Casey Ellis, founder, president and chief strategy officer of Bugcrowd, says the Australian government is making the right moves. “THE [Cyber Security Strategy] The consultation document addresses IoT security, ransomware reporting, incident sharing and critical infrastructure management, reporting and accountability, which are certainly all areas of weakness in Australian policy,” Ellis says.
Big country, big challenges for cybersecurity
The size and size of Australia makes it difficult to protect critical infrastructure, especially for strategic sectors such as mining, which is highly dispersed and has sites in remote locations.
Meanwhile, mining, marine and other utilities are abandoning legacy technologies and embracing Internet-connected and IoT technologies to more efficiently manage and monitor their infrastructure. But this embrace of digital transformation has often left legacy equipment exposed to cyber threats.
“To ensure attacks like the one on Australian ports remain isolated rather than a common occurrence, the Government is rightly examining how to legislate a national policy on critical infrastructure and looking to other countries for lessons on how to protect the major attack surfaces endured outside the IT/OT convergence,” says Shane Read, CISO at Goldlock, a physical cybersecurity startup.
However, Australia has neither the size nor the population to tackle the problem on its own, so referring to known global standards where possible makes sense, according to independent experts.

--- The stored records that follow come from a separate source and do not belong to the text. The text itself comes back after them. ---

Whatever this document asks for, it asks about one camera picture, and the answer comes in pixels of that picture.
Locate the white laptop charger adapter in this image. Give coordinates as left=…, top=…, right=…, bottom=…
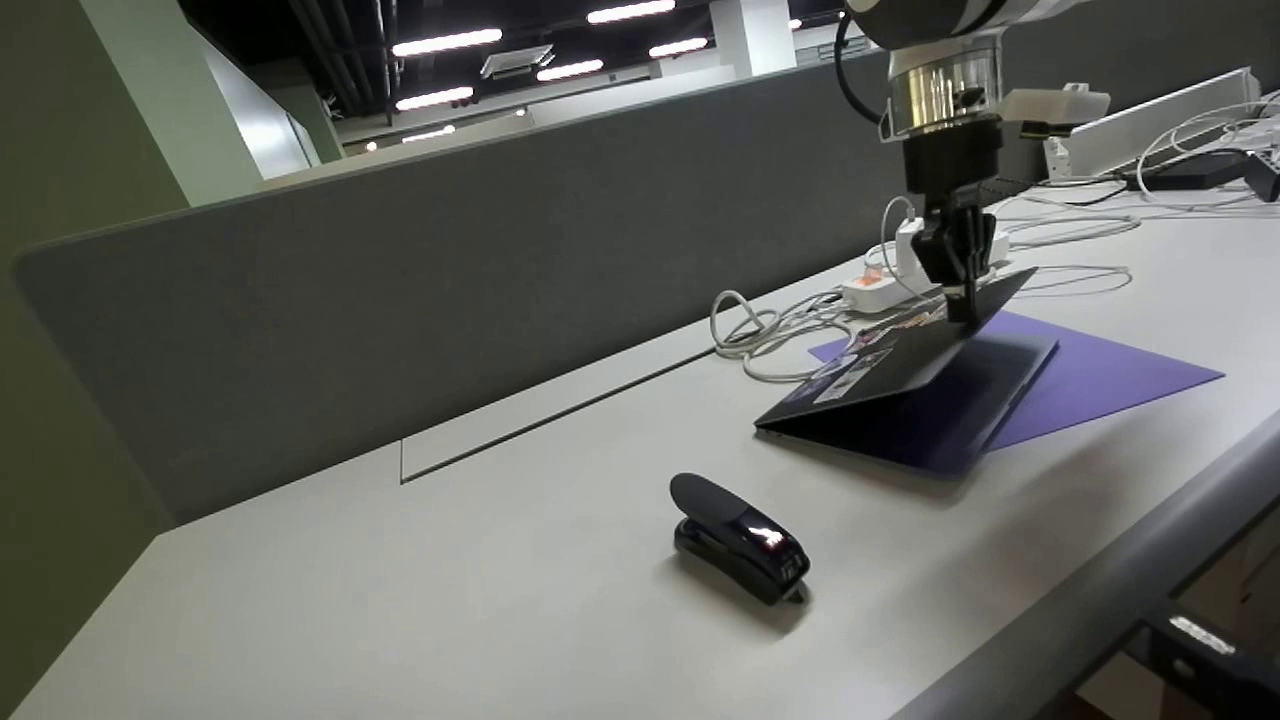
left=886, top=215, right=938, bottom=290

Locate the white power strip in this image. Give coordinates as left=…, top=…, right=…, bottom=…
left=835, top=260, right=945, bottom=320

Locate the thick white power cable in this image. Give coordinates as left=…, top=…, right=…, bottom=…
left=978, top=195, right=1280, bottom=298

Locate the long white box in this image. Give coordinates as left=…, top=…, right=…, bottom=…
left=1039, top=62, right=1266, bottom=186

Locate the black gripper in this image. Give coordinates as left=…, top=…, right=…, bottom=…
left=901, top=121, right=1008, bottom=330

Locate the ceiling light strip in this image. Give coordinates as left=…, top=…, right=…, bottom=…
left=386, top=24, right=507, bottom=62
left=390, top=82, right=479, bottom=115
left=584, top=0, right=681, bottom=27
left=531, top=55, right=606, bottom=87
left=643, top=32, right=714, bottom=62

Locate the black stapler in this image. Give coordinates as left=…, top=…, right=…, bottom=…
left=664, top=468, right=817, bottom=607

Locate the dark grey laptop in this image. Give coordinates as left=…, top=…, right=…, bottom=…
left=751, top=265, right=1064, bottom=478

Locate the grey desk partition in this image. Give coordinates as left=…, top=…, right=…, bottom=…
left=11, top=24, right=1280, bottom=527

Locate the purple paper mat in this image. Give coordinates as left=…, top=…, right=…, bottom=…
left=805, top=309, right=1228, bottom=457

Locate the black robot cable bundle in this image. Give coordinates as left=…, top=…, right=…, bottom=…
left=827, top=9, right=886, bottom=131

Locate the thin white charger cable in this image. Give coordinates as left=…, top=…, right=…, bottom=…
left=704, top=284, right=872, bottom=389

“Australia has looked to the UK/US/EU for guidance on cybersecurity policy,” notes Qualys’ Sorosina.
Like many other countries, Australia is struggling to close the cybersecurity skills gap.
Phillip Ivancic, head of APAC solutions at Synopsys Software Integrity Group, says that due to the small population compared to the size of the economy, there is a “huge shortage of qualified engineers and cybersecurity experts” in Australia.
“That’s why the government’s move to be more prescriptive and provide true standards-based guidance, as well as enforce change through mandates, should be welcomed,” Ivancic says. “We simply don’t have the scale to go it alone, and imposing international standards that are already widely used is the right approach.”
According to Ivancic, the government’s policy proposals lack key elements such as controls over software supply chains, such as software bills of materials that list the components that make up applications. It’s a “glaring gap,” she says.
Major investments in cybersecurity
The path to becoming a cyber-secure nation is not just a government responsibility. Recognizing their interest in improving cybersecurity practices, the private sector in Australia is also making significant investments in improving cybersecurity practices.
Australian organizations will spend more than A$7.3 billion on information security and risk management products and services in 2024, an increase of 11.5% compared to 2023, according to Gartner. Cloud security will enjoy the largest increase, reaching A$248 million (up 26.9% year-on-year).
According to Gartner, the increase in spending is driven by a combination of high-profile cyberattacks and increased regulatory obligations.
BugCrowd’s Ellis believes Australia’s effort to become a leader in cybersecurity is achievable. “Australia has always been a nation of innovators and rule-breakers and I believe the goal of becoming a world leader in cybersecurity, while ambitious, is achievable.”